Die Ölsande von Alberta
von Emmanuel Raoul
Zwischen Mitte Dezember und Mitte März führt eine Straße in die Hauptstadt der kanadischen Provinz Alberta: Die „Eisstraße“ überquert fünf zugefrorene Flüsse und ist im Winter der einzige Landweg nach Fort Chipewyan, 700 Kilometer nördlich von Edmonton. In der übrigen Zeit des Jahres macht man die Reise ohnehin in einem kleinen Flugzeug.

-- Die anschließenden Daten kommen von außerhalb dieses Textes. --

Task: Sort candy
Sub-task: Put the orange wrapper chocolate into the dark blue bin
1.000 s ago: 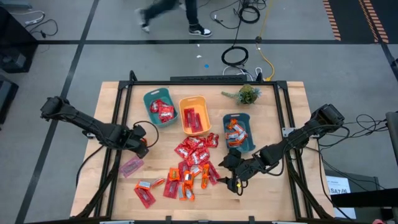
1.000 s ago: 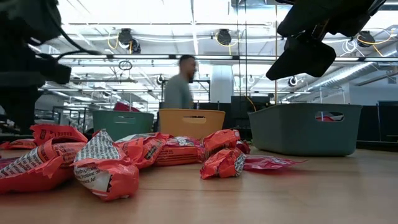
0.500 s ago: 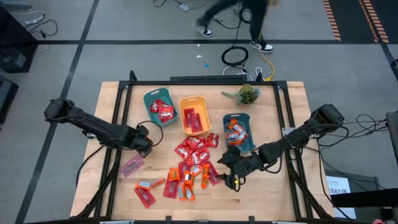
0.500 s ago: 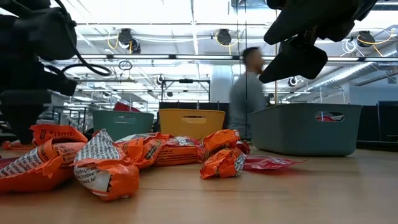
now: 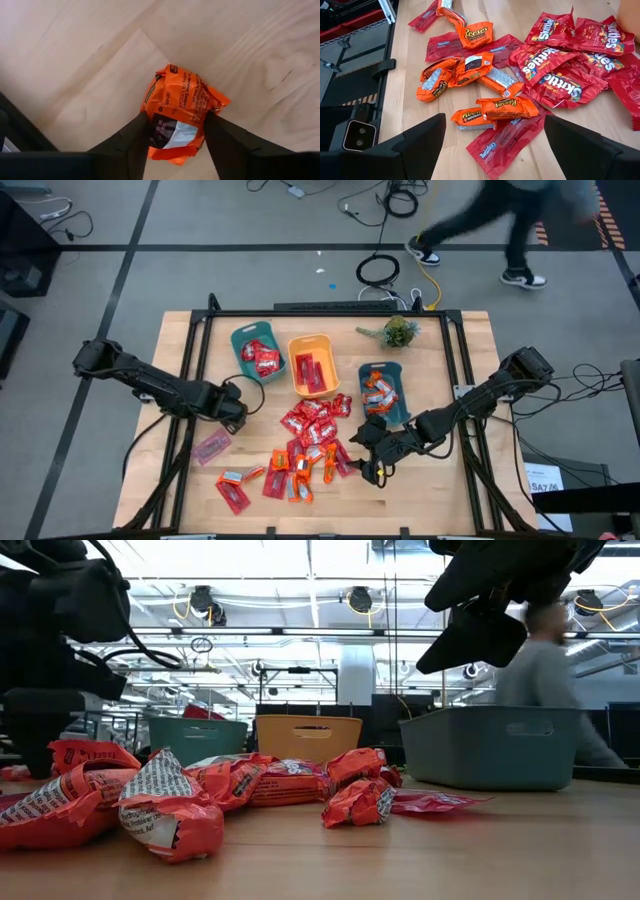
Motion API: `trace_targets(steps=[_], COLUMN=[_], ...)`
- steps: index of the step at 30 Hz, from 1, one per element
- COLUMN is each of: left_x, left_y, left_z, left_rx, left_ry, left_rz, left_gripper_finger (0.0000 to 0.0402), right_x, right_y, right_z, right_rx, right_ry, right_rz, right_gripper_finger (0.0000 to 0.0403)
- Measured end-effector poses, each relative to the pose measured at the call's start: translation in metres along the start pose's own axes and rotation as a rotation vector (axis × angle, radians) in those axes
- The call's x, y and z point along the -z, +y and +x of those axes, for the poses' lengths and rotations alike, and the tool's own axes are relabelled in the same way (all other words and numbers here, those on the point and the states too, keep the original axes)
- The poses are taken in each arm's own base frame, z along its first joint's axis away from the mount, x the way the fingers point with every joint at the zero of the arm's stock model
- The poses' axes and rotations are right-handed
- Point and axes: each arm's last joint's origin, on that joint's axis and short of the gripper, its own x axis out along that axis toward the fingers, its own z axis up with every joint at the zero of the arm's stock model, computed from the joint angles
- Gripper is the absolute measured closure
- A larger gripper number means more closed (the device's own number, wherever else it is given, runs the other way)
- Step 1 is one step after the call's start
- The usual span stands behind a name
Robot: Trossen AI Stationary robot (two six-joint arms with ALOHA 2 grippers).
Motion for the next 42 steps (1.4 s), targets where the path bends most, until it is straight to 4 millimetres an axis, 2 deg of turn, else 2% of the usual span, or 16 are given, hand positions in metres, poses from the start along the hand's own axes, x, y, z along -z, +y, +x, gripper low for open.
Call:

„Fort Chip“, 1788 als Niederlassung für den Pelzhandel gegründet, war die erste britische Kolonie in Alberta. Trotz des atemberaubenden Blicks auf den Athabascasee und seine bewaldeten Inseln steht das einzige Hotel seit Jahren zum Verkauf – der Tourismus ist hier nie in Gang gekommen. Doch die Journalisten, die Atlanta besuchen, interessieren sich ohnehin nicht für die Geschichte oder die Schönheit der Landschaft, sondern nur für die alarmierende Krebsrate, die 30 Prozent über dem Durchschnitt liegt.1 Die Ursache könnte, so vermuten hier viele, 230 Kilometer stromaufwärts liegen, wo sich der Fluss Athabasca zwischen den riesigen Abbaustätten und Klärbecken der Erdölindustrie hindurchschlängelt. Allein die Klärbecken bedecken eine Fläche von 130 Quadratkilometern.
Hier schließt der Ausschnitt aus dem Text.